The interest rate risk is a risk of incurring losses on the Bank's balance and off-balance sheet items sensitive to interest rate fluctuations, as a result of changes in the interest rates on the market.

The objective of interest rate risk management is to mitigate the risk of incurring losses arising from market interest rate changes to an acceptable level by shaping the structure of balance and off-balance sheet items.

**Measurement of interest rate risk**

In the process of interest rate risk management, the Group uses, in particularly, the Value at Risk (VaR) model, interest income sensitivity measure, stress tests and a repricing gap.

The value at risk (VaR) is defined as a potential loss arising from the maintained structure of balance and off-balance sheet items and the volatility of interest rates, with the assumed probability level and taking into account the correlation between the risk factors.

The sensitivity of interest income is a measure showing changes in interest income resulting from abrupt changes in the interest rates. This measure takes into account the diversity of revaluation dates of the individual interest-bearing items in each of the selected time horizons.

Stress-tests are used to estimate potential losses arising from a held structure of the statement of financial position and off-balance sheet items under market conditions that cannot be described in a standard manner using statistical measures. Two types of scenarios are used by the Bank:

- hypothetical scenarios – which are based on arbitrary interest rate fluctuations: a parallel move in interest rate curves for the particular currencies by ±50 b.p., ±100 b.p. and by ±200 b.p.,
- historical scenarios – in which interest rate fluctuations are adopted based on the behaviour of interest rates in the past, including: the highest historical change, a bend of a yield curve along with portfolio positions, a bend of yield curve of peak and twist types, the largest historical non-parallel fluctuation of the interest rate curves for securities and derivative instruments that hedge them.

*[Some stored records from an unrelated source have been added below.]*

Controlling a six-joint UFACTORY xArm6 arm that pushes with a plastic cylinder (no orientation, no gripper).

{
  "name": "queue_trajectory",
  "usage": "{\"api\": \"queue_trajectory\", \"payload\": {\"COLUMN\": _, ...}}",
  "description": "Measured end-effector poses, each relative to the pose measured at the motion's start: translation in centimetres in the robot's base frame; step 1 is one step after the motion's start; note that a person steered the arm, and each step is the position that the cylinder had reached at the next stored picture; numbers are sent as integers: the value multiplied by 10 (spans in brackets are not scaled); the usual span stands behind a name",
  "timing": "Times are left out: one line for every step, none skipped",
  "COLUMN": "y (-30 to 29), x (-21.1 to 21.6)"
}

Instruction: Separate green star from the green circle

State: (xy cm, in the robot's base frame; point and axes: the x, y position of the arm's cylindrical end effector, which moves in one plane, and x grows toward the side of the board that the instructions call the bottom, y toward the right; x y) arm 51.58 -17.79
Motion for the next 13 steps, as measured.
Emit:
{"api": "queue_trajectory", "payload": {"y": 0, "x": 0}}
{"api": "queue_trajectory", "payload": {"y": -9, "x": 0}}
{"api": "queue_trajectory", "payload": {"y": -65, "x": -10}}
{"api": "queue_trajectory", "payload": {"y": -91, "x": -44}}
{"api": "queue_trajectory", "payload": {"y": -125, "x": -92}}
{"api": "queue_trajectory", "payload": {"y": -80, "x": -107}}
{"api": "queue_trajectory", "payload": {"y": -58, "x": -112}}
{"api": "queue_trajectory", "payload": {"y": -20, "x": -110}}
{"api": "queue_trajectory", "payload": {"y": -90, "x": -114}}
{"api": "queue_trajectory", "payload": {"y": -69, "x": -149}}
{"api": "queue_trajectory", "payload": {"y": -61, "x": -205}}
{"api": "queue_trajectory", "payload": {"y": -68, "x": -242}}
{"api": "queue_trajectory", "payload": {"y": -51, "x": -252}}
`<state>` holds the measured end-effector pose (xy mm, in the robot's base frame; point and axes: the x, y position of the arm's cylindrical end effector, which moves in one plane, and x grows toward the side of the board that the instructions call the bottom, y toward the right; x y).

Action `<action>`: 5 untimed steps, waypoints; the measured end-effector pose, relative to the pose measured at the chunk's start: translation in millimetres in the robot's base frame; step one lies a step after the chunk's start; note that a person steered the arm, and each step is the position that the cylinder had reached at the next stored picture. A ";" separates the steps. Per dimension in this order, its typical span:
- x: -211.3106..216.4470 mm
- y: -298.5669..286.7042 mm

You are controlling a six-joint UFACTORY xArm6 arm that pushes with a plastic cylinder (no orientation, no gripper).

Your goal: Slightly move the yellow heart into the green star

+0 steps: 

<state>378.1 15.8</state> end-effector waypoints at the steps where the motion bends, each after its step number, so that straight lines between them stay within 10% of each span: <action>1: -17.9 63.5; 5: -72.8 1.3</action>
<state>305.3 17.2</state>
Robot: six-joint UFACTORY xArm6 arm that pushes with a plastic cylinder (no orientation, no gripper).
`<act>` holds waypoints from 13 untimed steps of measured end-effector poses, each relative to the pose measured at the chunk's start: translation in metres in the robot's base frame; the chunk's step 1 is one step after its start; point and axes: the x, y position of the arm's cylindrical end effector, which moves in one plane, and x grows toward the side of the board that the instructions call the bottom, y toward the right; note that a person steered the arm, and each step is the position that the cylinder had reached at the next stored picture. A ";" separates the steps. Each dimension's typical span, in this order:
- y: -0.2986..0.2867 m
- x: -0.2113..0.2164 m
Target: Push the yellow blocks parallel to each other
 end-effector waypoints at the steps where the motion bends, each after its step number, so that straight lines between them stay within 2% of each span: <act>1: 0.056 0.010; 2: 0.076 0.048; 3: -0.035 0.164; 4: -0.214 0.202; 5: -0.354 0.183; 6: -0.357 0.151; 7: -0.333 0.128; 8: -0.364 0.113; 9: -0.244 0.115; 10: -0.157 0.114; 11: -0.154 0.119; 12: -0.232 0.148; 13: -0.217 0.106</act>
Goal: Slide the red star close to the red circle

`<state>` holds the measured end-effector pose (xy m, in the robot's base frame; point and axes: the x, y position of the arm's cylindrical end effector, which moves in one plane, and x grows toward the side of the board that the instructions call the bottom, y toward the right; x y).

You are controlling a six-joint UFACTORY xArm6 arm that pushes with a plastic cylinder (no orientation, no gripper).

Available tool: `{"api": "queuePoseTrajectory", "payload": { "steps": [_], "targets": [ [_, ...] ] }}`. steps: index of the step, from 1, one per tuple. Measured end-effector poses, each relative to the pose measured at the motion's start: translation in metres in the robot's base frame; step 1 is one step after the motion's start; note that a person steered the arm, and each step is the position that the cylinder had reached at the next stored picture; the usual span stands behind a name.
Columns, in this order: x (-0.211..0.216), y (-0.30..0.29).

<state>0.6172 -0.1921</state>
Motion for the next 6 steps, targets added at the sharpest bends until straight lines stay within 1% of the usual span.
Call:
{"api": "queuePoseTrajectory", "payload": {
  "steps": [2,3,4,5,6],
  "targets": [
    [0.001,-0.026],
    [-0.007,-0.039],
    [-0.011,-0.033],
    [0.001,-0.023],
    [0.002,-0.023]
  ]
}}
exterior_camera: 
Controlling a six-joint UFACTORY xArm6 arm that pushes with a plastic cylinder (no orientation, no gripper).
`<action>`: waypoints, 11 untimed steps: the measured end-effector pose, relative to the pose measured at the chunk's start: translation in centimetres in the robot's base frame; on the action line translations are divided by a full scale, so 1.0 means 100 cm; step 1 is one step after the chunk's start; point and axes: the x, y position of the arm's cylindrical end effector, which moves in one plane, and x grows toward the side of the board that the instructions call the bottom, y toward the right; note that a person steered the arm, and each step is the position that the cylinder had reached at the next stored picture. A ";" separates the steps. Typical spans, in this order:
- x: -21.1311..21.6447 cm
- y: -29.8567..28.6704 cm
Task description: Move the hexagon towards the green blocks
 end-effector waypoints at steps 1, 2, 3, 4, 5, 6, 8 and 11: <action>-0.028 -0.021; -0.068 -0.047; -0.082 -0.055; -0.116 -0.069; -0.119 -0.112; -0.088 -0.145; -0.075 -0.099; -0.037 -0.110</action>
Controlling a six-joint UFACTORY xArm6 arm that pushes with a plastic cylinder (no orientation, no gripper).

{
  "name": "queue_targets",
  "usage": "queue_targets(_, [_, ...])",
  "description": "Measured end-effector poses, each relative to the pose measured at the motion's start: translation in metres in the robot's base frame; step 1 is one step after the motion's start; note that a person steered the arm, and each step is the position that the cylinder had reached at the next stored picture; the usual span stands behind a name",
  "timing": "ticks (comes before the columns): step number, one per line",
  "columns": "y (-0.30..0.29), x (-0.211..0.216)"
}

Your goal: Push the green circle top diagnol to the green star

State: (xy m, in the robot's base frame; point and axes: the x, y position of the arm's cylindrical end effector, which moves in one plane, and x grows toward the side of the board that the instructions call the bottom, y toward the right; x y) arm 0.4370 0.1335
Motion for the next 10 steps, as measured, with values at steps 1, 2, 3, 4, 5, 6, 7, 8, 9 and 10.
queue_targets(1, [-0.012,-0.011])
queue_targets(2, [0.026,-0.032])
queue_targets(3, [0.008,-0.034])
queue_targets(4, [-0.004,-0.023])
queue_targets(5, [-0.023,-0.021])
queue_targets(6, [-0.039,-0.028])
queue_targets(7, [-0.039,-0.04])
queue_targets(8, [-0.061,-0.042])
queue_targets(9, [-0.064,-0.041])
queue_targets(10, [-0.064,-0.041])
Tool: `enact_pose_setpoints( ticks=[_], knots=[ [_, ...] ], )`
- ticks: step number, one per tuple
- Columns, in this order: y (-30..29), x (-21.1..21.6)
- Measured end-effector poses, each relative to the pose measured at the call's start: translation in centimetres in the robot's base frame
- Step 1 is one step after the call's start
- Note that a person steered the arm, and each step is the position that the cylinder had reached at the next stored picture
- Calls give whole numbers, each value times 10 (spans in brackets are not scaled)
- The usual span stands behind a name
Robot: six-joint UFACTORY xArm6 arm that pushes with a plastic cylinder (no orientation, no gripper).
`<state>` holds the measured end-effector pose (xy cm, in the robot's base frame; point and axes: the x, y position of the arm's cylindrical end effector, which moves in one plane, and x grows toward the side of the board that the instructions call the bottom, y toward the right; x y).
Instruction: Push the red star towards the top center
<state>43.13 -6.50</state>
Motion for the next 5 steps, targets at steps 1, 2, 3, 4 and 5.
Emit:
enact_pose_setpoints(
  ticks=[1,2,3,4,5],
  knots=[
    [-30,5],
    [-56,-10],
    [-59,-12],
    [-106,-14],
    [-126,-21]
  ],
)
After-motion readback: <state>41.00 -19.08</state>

The repricing gap shows the difference between the present value of assets and liabilities exposed to interest rate risk, subject to revaluation in a given time range, and these balances are recognised on the transaction date.

Measures of interest rate gap are determined for other Group entities using similar methods to those used for determining the interest rate gap for the Bank itself, taking into account the specific nature of the entities.